=== Section Start ===
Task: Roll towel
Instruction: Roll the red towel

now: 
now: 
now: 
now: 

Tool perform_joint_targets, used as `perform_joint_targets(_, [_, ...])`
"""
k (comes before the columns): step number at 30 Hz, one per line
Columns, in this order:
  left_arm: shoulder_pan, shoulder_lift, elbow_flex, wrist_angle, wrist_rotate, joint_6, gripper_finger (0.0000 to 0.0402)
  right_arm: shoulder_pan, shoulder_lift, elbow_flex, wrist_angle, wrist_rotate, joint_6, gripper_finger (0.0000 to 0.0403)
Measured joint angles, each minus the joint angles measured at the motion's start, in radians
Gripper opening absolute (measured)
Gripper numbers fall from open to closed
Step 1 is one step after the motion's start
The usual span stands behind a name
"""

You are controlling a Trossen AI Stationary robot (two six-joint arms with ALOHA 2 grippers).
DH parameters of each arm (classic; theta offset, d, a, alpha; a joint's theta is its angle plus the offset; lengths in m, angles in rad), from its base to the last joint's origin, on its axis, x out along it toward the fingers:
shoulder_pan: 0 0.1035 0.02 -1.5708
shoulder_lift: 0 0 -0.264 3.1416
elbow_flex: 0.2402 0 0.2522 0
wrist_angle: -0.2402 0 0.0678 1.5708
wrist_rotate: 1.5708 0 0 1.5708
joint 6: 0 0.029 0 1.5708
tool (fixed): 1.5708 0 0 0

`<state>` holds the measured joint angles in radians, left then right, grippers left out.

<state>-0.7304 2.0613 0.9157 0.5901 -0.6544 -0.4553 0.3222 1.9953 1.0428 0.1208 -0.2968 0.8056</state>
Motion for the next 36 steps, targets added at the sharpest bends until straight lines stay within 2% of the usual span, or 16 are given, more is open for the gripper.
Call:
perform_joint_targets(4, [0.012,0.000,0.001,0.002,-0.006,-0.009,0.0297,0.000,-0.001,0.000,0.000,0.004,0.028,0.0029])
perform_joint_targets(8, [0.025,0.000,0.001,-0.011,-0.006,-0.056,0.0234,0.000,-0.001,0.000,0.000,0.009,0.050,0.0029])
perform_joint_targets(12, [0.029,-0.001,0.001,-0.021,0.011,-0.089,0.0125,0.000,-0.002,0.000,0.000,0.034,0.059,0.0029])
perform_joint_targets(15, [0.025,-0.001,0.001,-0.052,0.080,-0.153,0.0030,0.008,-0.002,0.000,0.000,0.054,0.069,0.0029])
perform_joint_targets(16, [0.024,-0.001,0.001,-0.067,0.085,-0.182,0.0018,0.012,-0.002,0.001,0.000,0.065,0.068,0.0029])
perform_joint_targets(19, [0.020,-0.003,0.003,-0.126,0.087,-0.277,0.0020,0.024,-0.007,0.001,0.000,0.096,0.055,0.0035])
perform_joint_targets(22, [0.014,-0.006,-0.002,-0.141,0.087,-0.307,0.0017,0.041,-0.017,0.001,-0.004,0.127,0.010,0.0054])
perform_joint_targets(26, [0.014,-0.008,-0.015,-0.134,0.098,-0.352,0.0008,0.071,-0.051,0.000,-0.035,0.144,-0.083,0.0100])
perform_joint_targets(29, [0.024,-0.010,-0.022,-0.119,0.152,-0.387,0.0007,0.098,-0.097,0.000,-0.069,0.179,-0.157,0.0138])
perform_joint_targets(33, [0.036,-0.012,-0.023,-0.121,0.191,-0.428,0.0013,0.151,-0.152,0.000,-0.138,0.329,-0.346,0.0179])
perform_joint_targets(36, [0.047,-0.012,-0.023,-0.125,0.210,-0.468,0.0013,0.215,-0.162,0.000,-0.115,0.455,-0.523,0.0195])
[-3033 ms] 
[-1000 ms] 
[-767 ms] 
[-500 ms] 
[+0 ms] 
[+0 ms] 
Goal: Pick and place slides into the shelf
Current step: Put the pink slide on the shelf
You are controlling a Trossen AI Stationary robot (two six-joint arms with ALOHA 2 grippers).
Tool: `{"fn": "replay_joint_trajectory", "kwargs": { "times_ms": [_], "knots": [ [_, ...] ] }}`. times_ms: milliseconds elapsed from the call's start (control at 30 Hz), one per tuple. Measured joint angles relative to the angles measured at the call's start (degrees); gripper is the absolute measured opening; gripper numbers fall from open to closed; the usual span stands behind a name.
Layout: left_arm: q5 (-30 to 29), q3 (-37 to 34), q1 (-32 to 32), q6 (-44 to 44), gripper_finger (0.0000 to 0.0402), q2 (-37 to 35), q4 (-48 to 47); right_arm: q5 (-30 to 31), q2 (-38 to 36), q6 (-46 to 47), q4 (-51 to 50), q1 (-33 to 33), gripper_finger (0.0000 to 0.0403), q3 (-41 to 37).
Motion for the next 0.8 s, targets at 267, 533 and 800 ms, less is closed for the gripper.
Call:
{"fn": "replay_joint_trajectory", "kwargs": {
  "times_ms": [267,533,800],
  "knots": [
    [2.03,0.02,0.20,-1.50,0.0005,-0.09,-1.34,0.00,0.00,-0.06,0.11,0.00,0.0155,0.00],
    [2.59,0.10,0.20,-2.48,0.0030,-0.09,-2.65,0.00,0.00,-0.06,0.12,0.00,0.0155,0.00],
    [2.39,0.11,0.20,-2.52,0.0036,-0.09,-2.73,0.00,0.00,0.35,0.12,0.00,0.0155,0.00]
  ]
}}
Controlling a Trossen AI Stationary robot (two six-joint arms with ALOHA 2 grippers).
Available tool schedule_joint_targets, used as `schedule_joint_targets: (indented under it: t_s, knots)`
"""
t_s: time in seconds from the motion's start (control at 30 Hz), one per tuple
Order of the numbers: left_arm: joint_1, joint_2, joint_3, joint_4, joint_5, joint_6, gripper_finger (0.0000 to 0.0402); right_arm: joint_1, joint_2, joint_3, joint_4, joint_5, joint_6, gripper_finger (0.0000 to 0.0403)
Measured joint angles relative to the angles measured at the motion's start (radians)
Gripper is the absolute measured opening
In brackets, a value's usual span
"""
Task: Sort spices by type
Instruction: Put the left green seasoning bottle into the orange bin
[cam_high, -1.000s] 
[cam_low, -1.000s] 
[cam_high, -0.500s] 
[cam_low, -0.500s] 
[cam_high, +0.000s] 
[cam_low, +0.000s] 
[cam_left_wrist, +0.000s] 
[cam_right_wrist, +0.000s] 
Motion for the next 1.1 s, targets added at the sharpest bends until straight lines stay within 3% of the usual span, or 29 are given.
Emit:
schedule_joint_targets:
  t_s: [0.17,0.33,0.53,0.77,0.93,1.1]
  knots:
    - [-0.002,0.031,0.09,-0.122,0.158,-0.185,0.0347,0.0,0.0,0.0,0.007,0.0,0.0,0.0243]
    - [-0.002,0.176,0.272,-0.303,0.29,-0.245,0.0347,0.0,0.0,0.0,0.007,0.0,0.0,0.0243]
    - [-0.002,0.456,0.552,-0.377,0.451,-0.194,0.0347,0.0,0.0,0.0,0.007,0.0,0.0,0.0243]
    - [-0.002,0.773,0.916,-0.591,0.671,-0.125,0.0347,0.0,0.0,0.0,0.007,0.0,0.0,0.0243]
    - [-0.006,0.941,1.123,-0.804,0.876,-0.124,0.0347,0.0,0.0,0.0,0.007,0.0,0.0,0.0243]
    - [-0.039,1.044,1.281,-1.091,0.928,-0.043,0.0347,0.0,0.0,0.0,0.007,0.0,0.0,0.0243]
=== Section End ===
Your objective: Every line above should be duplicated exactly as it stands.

Task answer:
Task: Roll towel
Instruction: Roll the red towel

now: 
now: 
now: 
now: 

Tool perform_joint_targets, used as `perform_joint_targets(_, [_, ...])`
"""
k (comes before the columns): step number at 30 Hz, one per line
Columns, in this order:
  left_arm: shoulder_pan, shoulder_lift, elbow_flex, wrist_angle, wrist_rotate, joint_6, gripper_finger (0.0000 to 0.0402)
  right_arm: shoulder_pan, shoulder_lift, elbow_flex, wrist_angle, wrist_rotate, joint_6, gripper_finger (0.0000 to 0.0403)
Measured joint angles, each minus the joint angles measured at the motion's start, in radians
Gripper opening absolute (measured)
Gripper numbers fall from open to closed
Step 1 is one step after the motion's start
The usual span stands behind a name
"""

You are controlling a Trossen AI Stationary robot (two six-joint arms with ALOHA 2 grippers).
DH parameters of each arm (classic; theta offset, d, a, alpha; a joint's theta is its angle plus the offset; lengths in m, angles in rad), from its base to the last joint's origin, on its axis, x out along it toward the fingers:
shoulder_pan: 0 0.1035 0.02 -1.5708
shoulder_lift: 0 0 -0.264 3.1416
elbow_flex: 0.2402 0 0.2522 0
wrist_angle: -0.2402 0 0.0678 1.5708
wrist_rotate: 1.5708 0 0 1.5708
joint 6: 0 0.029 0 1.5708
tool (fixed): 1.5708 0 0 0

`<state>` holds the measured joint angles in radians, left then right, grippers left out.

<state>-0.7304 2.0613 0.9157 0.5901 -0.6544 -0.4553 0.3222 1.9953 1.0428 0.1208 -0.2968 0.8056</state>
Motion for the next 36 steps, targets added at the sharpest bends until straight lines stay within 2% of the usual span, or 16 are given, more is open for the gripper.
Call:
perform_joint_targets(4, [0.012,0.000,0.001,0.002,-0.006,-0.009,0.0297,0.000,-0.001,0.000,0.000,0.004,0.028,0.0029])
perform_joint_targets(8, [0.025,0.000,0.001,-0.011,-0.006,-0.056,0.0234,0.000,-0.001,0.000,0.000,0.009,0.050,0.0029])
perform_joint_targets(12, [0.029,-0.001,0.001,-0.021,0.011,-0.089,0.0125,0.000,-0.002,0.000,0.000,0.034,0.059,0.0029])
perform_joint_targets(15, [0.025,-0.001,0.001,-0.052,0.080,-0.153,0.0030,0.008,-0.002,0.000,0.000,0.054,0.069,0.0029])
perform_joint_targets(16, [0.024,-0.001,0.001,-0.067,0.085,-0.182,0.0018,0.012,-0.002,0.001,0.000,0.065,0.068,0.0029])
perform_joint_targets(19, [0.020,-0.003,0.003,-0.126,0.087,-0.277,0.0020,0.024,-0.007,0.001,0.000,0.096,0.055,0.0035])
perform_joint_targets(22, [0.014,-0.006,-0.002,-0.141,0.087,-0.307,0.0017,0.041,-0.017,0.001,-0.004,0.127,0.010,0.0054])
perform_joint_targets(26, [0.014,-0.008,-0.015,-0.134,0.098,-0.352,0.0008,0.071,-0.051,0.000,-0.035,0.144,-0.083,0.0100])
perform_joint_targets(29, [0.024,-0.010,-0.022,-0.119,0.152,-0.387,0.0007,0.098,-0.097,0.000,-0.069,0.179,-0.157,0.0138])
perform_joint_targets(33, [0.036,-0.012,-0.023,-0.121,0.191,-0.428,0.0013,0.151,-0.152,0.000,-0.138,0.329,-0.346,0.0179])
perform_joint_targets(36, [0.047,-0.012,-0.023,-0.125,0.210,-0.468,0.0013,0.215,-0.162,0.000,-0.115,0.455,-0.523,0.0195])
[-3033 ms] 
[-1000 ms] 
[-767 ms] 
[-500 ms] 
[+0 ms] 
[+0 ms] 
Goal: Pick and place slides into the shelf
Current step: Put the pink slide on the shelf
You are controlling a Trossen AI Stationary robot (two six-joint arms with ALOHA 2 grippers).
Tool: `{"fn": "replay_joint_trajectory", "kwargs": { "times_ms": [_], "knots": [ [_, ...] ] }}`. times_ms: milliseconds elapsed from the call's start (control at 30 Hz), one per tuple. Measured joint angles relative to the angles measured at the call's start (degrees); gripper is the absolute measured opening; gripper numbers fall from open to closed; the usual span stands behind a name.
Layout: left_arm: q5 (-30 to 29), q3 (-37 to 34), q1 (-32 to 32), q6 (-44 to 44), gripper_finger (0.0000 to 0.0402), q2 (-37 to 35), q4 (-48 to 47); right_arm: q5 (-30 to 31), q2 (-38 to 36), q6 (-46 to 47), q4 (-51 to 50), q1 (-33 to 33), gripper_finger (0.0000 to 0.0403), q3 (-41 to 37).
Motion for the next 0.8 s, targets at 267, 533 and 800 ms, less is closed for the gripper.
Call:
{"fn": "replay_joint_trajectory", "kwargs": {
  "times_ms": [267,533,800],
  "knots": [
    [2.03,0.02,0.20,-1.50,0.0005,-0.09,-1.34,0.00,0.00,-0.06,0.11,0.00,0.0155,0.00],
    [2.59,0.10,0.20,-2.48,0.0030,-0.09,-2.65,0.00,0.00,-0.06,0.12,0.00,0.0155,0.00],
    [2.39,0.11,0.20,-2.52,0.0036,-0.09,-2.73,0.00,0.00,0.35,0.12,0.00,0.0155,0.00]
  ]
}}
Controlling a Trossen AI Stationary robot (two six-joint arms with ALOHA 2 grippers).
Available tool schedule_joint_targets, used as `schedule_joint_targets: (indented under it: t_s, knots)`
"""
t_s: time in seconds from the motion's start (control at 30 Hz), one per tuple
Order of the numbers: left_arm: joint_1, joint_2, joint_3, joint_4, joint_5, joint_6, gripper_finger (0.0000 to 0.0402); right_arm: joint_1, joint_2, joint_3, joint_4, joint_5, joint_6, gripper_finger (0.0000 to 0.0403)
Measured joint angles relative to the angles measured at the motion's start (radians)
Gripper is the absolute measured opening
In brackets, a value's usual span
"""
Task: Sort spices by type
Instruction: Put the left green seasoning bottle into the orange bin
[cam_high, -1.000s] 
[cam_low, -1.000s] 
[cam_high, -0.500s] 
[cam_low, -0.500s] 
[cam_high, +0.000s] 
[cam_low, +0.000s] 
[cam_left_wrist, +0.000s] 
[cam_right_wrist, +0.000s] 
Motion for the next 1.1 s, targets added at the sharpest bends until straight lines stay within 3% of the usual span, or 29 are given.
Emit:
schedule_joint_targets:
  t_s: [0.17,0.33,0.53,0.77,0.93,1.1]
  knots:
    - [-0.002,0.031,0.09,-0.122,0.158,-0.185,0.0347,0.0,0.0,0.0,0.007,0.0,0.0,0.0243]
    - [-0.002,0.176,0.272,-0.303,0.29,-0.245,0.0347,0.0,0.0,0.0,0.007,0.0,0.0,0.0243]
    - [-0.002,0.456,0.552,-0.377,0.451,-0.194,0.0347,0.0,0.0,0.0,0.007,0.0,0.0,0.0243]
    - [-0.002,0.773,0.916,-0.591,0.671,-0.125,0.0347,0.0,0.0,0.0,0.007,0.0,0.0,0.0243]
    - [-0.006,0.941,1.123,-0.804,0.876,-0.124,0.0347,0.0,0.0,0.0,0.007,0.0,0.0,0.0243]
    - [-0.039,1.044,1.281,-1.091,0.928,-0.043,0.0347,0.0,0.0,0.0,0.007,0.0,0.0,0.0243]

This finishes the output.